Efficient serialization of HDF5 data

Dear HDF experts,

I build an application which operates on NetCDF data using Big Data
technologies.

My design aims at avoiding unnecessarily writing data to disk. Instead, I
want to operate as much as possible in memory. The challenge is data
(de)serialization for distributed communications between computing nodes.

Since NetCDF4 and HDF5 already provide a portable data format, a simple and
efficient design would simply access and then exchange the raw binary data
over the network.

Currently, I fail to access this buffer without creating files. I am
investigating the use of the Apache Common VFS Ram file system to trick
NetCDF into working in memory.

But, a suggestion on the NetCDF Java mailing list (see ticket MQO-415619)
was to build an alternative to the core driver. I feel this is the more
desirable course of actions as it is about improving the existing solutions
instead of working around their limitations.
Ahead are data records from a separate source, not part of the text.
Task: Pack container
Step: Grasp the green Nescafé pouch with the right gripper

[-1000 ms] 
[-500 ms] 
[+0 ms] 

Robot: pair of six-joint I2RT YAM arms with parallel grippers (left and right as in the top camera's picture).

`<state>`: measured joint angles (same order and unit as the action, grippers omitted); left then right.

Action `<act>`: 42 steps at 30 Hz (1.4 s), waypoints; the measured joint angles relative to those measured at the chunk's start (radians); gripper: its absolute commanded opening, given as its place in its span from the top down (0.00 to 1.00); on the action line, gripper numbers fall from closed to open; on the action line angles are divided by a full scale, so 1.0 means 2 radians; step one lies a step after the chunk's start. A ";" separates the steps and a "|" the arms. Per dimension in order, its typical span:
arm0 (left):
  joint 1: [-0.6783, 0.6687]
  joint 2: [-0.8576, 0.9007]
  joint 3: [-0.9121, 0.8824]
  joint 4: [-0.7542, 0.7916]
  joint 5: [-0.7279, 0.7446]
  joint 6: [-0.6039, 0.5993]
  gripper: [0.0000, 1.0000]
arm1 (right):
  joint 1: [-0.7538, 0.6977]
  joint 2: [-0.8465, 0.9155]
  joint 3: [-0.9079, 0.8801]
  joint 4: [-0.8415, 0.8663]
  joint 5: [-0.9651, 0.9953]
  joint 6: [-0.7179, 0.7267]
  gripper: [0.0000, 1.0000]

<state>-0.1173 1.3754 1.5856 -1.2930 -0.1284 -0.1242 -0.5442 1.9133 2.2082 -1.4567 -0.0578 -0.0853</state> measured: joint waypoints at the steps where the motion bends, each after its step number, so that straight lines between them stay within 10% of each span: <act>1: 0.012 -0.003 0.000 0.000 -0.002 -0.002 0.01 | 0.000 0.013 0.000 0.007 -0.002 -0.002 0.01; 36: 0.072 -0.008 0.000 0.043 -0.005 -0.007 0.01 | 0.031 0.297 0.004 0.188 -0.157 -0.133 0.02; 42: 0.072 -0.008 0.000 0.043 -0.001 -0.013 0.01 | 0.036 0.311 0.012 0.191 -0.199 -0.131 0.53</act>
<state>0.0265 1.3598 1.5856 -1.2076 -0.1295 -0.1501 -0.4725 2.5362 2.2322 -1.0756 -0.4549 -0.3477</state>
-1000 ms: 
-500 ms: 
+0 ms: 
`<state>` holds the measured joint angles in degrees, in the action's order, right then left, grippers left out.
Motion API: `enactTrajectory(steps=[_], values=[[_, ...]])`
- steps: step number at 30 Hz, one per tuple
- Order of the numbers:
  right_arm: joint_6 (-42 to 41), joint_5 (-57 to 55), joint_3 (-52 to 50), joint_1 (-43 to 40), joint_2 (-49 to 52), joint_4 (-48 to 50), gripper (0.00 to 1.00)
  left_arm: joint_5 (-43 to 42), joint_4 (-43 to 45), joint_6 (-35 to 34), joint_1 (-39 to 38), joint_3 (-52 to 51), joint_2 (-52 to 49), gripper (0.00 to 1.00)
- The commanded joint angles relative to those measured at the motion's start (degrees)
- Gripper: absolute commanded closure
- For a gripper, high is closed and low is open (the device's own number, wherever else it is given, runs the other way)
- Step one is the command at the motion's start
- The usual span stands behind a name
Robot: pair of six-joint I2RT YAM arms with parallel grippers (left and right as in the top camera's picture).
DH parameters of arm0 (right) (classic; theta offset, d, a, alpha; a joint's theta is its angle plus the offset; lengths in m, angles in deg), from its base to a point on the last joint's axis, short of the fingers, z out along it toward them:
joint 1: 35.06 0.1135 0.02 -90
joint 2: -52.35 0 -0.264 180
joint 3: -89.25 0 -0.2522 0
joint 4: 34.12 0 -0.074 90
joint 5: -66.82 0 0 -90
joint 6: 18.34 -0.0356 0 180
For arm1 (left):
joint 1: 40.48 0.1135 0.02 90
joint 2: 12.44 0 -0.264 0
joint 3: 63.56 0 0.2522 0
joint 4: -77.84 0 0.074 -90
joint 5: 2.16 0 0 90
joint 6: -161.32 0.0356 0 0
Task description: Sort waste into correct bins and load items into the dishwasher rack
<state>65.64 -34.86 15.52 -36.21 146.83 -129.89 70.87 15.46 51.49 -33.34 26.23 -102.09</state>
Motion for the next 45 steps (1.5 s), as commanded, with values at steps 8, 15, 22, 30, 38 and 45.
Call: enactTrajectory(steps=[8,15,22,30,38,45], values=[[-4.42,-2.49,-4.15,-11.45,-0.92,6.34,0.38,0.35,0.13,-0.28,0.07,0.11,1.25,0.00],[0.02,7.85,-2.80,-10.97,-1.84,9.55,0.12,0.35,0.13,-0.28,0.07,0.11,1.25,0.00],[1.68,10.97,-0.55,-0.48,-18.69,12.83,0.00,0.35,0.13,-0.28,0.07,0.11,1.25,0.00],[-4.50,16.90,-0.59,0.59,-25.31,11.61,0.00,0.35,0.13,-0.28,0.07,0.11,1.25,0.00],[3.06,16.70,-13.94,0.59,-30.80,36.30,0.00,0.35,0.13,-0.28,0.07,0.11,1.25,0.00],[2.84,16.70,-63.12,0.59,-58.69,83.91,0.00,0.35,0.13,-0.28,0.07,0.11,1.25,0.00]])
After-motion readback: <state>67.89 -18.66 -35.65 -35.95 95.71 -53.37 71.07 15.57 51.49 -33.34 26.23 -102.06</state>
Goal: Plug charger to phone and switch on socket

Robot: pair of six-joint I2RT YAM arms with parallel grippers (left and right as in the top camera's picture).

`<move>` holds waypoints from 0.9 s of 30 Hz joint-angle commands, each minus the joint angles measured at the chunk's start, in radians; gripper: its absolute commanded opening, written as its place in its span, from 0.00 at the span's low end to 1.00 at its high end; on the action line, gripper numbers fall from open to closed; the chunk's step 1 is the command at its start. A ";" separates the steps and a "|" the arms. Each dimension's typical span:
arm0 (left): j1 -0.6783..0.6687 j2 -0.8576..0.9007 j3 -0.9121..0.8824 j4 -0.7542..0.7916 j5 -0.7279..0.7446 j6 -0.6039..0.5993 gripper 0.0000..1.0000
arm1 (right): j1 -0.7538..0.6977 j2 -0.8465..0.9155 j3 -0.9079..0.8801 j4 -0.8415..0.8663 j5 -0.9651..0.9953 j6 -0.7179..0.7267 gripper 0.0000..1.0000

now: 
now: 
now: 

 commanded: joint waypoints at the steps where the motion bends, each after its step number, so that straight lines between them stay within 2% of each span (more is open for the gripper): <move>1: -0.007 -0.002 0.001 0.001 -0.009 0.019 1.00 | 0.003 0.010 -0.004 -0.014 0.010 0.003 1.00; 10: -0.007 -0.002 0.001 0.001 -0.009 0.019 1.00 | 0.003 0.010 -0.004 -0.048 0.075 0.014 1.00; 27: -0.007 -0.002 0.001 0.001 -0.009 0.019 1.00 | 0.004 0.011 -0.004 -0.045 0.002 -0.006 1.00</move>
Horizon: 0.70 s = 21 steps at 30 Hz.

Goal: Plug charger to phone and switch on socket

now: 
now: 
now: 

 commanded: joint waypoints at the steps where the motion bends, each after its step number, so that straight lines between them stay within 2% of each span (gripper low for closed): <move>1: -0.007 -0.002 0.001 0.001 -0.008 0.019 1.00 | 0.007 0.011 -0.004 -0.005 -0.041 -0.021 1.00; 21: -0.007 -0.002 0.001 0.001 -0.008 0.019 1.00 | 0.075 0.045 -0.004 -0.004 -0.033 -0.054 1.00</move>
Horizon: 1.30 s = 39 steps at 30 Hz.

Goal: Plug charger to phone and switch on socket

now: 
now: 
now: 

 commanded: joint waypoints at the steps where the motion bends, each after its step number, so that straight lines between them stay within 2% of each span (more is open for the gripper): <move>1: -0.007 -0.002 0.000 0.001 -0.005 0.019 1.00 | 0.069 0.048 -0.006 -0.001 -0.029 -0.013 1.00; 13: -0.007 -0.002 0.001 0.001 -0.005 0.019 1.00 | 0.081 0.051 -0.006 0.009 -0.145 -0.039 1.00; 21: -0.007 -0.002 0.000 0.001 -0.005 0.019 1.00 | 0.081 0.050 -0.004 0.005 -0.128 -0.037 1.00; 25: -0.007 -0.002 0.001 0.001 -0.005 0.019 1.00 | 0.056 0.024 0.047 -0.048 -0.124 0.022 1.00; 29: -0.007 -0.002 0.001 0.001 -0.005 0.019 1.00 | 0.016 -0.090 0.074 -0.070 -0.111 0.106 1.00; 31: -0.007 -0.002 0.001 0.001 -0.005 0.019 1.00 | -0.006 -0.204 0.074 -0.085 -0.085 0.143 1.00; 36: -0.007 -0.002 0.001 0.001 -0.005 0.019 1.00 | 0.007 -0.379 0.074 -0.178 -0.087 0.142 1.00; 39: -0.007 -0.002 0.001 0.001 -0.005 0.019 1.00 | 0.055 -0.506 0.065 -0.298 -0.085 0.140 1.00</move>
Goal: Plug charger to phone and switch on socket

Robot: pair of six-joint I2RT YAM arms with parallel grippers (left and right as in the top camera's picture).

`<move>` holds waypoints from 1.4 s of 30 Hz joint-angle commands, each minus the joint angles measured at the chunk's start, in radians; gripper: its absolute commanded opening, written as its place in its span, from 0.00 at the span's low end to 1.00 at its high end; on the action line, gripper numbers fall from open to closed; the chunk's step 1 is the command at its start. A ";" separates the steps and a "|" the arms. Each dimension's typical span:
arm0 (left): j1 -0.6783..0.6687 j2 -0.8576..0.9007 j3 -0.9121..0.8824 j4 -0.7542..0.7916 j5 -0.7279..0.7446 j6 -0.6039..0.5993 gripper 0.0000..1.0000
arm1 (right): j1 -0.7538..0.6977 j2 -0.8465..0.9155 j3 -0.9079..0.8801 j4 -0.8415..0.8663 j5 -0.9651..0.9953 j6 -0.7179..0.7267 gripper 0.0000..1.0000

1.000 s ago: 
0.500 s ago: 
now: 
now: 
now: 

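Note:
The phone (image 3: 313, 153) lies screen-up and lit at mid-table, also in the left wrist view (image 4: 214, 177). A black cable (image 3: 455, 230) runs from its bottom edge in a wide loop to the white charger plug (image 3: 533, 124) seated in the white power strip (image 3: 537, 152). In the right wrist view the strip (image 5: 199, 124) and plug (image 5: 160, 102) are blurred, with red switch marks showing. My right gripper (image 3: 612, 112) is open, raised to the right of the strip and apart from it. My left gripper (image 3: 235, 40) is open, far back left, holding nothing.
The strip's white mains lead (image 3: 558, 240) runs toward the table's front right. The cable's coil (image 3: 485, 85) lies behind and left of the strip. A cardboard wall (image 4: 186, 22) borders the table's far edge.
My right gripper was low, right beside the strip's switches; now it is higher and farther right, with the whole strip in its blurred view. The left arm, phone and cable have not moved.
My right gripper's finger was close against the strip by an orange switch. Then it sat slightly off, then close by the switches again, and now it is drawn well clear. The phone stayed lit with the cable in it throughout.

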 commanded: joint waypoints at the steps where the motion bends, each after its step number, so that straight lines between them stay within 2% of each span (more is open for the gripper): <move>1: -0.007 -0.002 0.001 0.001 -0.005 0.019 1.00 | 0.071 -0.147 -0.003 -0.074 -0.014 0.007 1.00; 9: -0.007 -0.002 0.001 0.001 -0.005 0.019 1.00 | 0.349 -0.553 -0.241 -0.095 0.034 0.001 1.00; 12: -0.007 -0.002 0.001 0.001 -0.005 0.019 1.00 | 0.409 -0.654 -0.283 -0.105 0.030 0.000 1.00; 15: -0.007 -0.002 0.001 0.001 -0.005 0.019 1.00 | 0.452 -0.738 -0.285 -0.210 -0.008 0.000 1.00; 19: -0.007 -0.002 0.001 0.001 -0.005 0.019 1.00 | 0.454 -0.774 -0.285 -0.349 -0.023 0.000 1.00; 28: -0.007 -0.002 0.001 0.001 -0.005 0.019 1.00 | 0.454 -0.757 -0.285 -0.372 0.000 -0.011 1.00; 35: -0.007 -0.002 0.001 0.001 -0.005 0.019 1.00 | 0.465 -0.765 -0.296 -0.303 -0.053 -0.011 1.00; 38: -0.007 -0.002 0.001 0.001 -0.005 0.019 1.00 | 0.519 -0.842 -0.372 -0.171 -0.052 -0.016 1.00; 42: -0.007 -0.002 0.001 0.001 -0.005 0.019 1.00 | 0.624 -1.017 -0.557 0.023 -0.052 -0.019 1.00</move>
Do you think this approach is feasible ? Any starting pointers would be
appreciated !

Kind regards,

Michaël

Hello Michaël!

04.12.2017 21:23, Michaël Melchiore пишет:

I build an application which operates on NetCDF data using Big Data technologies.

My design aims at avoiding unnecessarily writing data to disk. Instead, I want to operate as much as possible in memory. The challenge is data (de)serialization for distributed communications between computing nodes.

Since NetCDF4 and HDF5 already provide a portable data format, a simple and efficient design would simply access and then exchange the raw binary data over the network.

Currently, I fail to access this buffer without creating files. I am investigating the use of the Apache Common VFS Ram file system to trick NetCDF into working in memory.

But, a suggestion on the NetCDF Java mailing list (see ticket MQO-415619) was to build an alternative to the core driver. I feel this is the more desirable course of actions as it is about improving the existing solutions instead of working around their limitations.

Do you think this approach is feasible ? Any starting pointers would be appreciated !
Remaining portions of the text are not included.